Exercise prompt:
Your task is to copy every line of the records below that contains "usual".

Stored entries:
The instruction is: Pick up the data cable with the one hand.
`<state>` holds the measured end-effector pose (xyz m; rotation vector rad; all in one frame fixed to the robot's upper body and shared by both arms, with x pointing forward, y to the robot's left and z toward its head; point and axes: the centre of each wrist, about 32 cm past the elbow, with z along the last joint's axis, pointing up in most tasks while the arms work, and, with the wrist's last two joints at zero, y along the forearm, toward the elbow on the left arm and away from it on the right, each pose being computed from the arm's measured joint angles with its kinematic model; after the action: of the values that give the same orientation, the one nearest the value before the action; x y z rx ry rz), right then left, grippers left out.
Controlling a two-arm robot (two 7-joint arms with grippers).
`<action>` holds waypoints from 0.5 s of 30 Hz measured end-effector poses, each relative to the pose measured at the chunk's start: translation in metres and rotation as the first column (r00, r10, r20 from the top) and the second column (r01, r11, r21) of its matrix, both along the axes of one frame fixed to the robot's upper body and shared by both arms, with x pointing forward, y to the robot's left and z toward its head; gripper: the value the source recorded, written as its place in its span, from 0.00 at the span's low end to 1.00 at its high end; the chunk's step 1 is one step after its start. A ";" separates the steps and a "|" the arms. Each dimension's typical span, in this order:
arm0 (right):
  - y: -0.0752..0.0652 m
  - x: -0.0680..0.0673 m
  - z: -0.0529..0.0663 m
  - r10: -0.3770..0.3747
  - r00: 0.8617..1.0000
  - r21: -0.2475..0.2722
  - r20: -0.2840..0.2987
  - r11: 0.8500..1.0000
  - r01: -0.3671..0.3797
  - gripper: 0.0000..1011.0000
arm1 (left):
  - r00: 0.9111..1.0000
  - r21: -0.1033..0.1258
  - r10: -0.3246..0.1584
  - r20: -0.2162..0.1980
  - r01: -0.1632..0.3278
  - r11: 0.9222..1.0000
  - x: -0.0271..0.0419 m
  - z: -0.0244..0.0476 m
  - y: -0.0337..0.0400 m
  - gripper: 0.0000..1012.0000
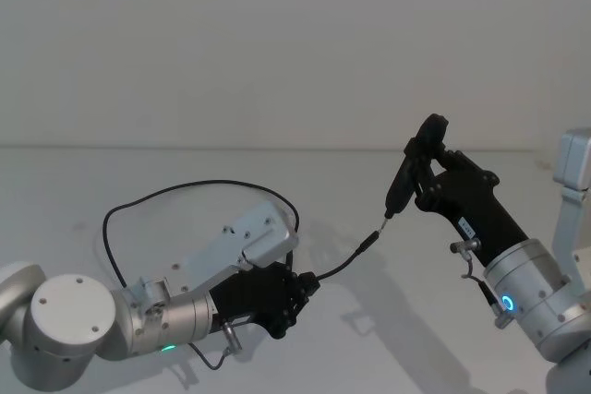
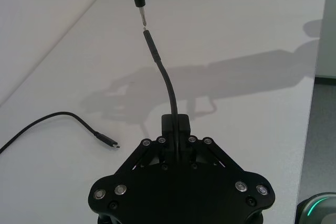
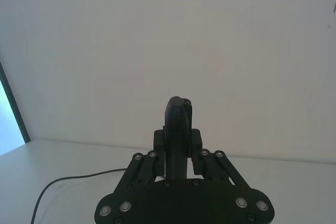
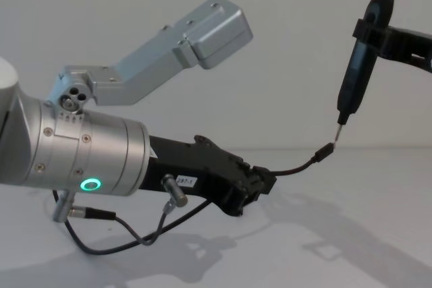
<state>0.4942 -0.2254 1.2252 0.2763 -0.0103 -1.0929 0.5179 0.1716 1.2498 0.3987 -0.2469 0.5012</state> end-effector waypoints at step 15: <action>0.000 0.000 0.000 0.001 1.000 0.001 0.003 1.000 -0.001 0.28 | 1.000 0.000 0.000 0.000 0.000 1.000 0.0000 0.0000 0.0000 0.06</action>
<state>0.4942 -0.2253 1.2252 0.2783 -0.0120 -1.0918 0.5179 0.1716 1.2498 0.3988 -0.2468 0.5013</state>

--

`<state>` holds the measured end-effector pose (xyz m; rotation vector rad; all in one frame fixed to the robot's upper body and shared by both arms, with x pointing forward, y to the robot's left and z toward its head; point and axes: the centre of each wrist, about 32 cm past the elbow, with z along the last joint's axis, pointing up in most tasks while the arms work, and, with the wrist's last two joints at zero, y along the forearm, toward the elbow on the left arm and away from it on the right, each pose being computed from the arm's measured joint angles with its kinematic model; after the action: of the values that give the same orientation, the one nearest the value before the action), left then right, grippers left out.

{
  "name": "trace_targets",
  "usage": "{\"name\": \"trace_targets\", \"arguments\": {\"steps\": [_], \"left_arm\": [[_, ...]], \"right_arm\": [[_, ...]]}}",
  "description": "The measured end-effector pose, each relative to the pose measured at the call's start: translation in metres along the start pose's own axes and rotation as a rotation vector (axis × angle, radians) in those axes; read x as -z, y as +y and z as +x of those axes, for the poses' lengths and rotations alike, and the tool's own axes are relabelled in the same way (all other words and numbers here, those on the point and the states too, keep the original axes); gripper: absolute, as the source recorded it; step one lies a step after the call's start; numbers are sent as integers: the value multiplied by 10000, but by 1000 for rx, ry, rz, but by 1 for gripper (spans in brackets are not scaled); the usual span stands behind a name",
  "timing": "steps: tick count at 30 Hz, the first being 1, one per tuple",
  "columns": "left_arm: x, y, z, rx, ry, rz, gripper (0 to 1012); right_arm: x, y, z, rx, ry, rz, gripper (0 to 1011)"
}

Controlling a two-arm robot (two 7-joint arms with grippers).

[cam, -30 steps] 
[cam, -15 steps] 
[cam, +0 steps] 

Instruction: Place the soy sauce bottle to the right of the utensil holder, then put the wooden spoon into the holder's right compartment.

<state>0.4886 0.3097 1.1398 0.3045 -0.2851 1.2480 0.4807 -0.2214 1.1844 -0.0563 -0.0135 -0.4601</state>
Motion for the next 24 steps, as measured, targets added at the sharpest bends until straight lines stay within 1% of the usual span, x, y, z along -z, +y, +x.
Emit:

Solved problem:
  "description": "The measured end-effector pose, each relative to the pose measured at the call's start: translation in metres along the start pose's own axes and rotation as a rotation vector (axis × angle, radians) in those axes; read x as -z, y as +y and z as +x of those axes, for the poses' lengths and rotations alike, and the tool's own axes are relabelled in the same way (all other words and numbers here, those on the point and the states too, keep the original axes); gripper: absolute, as the source recorded it; step one lies a step after the call's start; numbers are sent as integers: the value multiplied by 10000, but by 1000 for rx, ry, rz, but by 1 for gripper (spans in brackets are not scaled); the usual span stands behind a name",
Motion for the next 24 steps, as measured, targets added at the sharpest bends until straight lines stay within 1% of the usual span, x, y, z along -z, +y, +x.

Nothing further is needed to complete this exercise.